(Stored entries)
===
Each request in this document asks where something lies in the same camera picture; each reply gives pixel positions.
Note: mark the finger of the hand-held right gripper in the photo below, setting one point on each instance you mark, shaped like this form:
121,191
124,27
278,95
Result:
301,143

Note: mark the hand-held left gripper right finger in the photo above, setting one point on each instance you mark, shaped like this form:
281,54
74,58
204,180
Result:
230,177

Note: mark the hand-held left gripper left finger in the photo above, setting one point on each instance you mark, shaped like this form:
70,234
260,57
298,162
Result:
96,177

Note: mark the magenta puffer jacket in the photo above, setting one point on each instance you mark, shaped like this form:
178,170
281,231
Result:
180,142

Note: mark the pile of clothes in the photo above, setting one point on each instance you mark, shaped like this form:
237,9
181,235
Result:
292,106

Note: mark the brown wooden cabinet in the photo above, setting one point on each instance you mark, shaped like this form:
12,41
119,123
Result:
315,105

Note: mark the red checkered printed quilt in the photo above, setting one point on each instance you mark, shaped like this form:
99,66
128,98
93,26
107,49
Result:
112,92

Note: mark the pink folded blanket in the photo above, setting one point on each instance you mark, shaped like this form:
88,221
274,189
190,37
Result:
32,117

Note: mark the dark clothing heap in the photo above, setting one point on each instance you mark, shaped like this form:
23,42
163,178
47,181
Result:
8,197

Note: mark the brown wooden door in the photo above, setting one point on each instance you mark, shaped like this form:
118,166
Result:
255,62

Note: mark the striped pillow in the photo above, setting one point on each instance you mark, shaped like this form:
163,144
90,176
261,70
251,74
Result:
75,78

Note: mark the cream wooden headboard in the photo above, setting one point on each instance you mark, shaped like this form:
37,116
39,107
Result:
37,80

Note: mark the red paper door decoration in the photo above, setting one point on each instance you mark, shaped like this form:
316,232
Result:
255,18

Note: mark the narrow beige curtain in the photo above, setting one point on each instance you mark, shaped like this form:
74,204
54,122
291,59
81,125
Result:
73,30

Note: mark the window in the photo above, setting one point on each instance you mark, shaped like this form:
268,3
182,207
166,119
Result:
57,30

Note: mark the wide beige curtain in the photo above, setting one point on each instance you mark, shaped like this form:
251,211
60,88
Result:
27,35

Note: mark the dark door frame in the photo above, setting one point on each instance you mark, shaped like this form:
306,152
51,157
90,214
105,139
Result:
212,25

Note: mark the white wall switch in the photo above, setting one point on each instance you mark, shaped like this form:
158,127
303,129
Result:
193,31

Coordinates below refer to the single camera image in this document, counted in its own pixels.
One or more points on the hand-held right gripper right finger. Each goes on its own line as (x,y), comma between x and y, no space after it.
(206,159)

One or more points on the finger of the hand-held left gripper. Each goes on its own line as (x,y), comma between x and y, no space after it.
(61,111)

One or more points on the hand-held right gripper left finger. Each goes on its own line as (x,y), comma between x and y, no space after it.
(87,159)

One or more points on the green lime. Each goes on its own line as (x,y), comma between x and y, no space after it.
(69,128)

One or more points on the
===
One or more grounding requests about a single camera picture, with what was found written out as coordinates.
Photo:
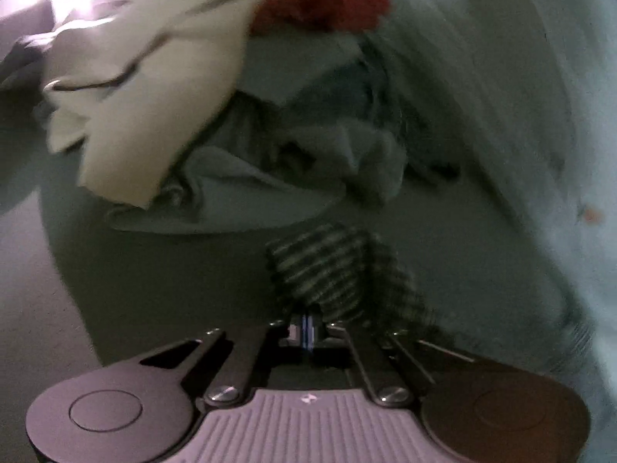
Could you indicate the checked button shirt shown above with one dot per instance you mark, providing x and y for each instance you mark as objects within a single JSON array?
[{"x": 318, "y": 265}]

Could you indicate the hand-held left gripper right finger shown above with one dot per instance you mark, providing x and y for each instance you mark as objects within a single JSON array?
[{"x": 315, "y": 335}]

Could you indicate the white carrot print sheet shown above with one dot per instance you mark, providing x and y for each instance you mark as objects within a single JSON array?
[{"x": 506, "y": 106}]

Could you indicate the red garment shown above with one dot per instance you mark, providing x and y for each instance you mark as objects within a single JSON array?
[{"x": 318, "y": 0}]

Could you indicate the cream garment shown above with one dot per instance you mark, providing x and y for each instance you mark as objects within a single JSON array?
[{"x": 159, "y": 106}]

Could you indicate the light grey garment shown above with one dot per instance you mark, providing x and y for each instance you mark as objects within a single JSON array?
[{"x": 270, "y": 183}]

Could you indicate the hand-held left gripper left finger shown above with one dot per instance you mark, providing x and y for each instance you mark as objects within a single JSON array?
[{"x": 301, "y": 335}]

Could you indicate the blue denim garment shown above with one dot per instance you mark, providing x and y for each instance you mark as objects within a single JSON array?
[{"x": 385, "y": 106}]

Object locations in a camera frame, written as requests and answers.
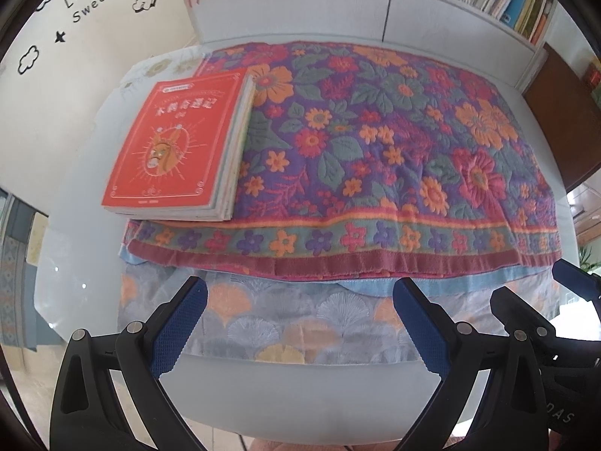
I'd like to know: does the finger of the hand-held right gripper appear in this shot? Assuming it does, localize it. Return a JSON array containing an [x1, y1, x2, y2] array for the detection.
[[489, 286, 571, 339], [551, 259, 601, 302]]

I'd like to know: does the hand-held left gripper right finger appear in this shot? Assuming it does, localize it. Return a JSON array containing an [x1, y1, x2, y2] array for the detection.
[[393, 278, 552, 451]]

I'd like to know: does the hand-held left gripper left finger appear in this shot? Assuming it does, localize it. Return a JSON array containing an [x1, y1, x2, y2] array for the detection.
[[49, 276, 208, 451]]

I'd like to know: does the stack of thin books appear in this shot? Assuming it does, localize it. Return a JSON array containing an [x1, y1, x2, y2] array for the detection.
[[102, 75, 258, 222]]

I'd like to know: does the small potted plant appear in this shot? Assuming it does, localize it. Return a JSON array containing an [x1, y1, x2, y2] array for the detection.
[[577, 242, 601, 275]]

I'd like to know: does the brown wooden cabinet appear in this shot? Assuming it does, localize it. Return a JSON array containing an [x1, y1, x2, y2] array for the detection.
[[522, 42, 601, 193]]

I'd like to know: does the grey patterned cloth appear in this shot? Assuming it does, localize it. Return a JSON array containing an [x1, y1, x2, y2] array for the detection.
===
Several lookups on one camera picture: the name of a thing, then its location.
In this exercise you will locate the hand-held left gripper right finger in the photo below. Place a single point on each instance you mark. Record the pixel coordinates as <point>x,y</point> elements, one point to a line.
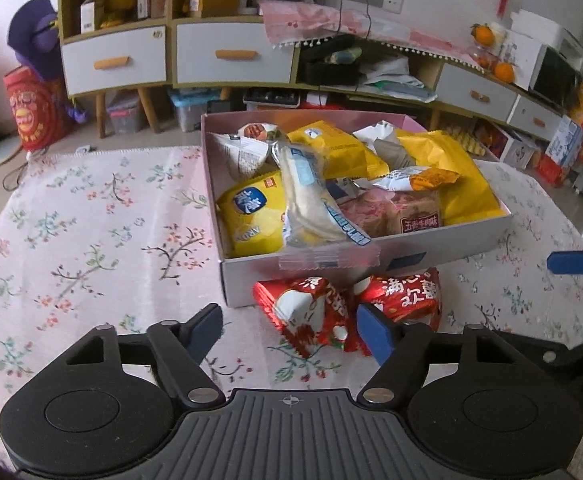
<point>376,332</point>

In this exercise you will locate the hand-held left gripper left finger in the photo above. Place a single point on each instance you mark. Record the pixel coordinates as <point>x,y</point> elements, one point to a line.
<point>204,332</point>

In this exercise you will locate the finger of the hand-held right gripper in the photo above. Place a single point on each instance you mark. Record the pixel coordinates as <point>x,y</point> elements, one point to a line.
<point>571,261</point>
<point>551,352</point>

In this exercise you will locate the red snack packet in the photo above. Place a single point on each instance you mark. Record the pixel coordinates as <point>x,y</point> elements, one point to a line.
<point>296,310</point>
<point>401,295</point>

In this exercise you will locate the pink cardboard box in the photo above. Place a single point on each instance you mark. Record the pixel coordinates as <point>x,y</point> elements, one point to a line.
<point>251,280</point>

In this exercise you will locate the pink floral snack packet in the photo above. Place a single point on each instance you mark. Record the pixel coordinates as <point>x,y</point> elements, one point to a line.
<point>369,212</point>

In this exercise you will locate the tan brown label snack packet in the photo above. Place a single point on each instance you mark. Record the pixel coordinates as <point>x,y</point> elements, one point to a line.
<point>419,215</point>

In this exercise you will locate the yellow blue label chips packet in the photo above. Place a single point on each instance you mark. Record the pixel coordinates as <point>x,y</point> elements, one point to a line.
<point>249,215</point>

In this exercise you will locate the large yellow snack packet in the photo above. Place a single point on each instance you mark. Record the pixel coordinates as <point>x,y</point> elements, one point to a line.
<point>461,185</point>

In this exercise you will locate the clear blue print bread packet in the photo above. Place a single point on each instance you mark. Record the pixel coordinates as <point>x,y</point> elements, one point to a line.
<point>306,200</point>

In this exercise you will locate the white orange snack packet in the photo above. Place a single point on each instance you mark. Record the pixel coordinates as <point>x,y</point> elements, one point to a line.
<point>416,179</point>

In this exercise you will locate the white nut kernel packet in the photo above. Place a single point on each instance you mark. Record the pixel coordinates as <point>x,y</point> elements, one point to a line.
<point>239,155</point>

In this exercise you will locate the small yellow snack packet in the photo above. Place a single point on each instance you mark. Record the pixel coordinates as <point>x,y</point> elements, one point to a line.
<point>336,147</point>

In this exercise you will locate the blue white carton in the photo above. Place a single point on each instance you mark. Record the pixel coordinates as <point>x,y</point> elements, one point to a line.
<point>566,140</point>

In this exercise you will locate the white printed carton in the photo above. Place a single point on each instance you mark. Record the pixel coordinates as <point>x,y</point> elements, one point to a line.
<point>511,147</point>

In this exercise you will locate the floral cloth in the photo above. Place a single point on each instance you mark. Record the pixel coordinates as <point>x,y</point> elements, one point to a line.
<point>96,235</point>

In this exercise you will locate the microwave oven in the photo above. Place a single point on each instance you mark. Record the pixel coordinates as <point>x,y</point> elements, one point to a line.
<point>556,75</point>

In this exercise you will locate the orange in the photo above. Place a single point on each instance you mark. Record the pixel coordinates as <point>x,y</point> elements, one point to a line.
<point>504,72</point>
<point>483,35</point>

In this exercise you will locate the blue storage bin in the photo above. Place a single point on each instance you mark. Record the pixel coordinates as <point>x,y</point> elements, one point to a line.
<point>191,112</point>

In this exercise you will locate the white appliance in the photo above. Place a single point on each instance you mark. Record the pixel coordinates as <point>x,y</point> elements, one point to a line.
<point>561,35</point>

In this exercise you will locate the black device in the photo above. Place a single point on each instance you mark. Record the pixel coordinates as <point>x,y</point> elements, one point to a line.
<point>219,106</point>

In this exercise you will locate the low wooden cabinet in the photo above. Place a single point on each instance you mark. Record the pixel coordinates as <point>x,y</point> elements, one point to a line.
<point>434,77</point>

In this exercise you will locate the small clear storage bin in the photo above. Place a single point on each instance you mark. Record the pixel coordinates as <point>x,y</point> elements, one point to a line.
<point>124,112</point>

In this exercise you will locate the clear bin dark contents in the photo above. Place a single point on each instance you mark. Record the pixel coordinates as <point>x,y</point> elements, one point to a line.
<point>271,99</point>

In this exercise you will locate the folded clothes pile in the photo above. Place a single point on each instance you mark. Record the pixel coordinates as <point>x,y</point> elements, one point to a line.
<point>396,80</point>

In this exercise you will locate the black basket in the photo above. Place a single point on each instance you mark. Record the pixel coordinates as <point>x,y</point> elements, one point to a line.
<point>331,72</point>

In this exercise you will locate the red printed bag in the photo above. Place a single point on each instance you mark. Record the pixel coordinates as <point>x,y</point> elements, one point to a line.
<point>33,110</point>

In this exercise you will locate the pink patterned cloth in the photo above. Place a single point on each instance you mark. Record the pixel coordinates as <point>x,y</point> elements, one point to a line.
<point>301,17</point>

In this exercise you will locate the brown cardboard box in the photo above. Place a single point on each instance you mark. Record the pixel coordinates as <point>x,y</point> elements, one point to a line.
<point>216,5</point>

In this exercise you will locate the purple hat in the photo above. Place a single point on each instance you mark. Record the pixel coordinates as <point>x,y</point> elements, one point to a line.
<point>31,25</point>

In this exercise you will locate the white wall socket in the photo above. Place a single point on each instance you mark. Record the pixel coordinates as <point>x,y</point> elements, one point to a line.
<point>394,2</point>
===
**Exercise brief**
Write out only the lines that run from the line containing "I'd like to know: does the stack" through the line containing "I'd like to know: does the grey", both included, exactly as they appear above.

**Solution for this exercise**
I'd like to know: does the stack of thin books appear in this shot? Assuming it does, localize it. Return a JSON array containing an [x1, y1, x2, y2] array for the detection.
[[102, 75, 258, 222]]

I'd like to know: does the small potted plant appear in this shot? Assuming it does, localize it. Return a JSON array containing an [x1, y1, x2, y2] array for the detection.
[[577, 242, 601, 275]]

I'd like to know: does the brown wooden cabinet appear in this shot? Assuming it does, localize it. Return a JSON array containing an [x1, y1, x2, y2] array for the detection.
[[522, 42, 601, 193]]

I'd like to know: does the grey patterned cloth appear in this shot? Assuming it does, localize it. Return a JSON array containing an [x1, y1, x2, y2] array for the detection.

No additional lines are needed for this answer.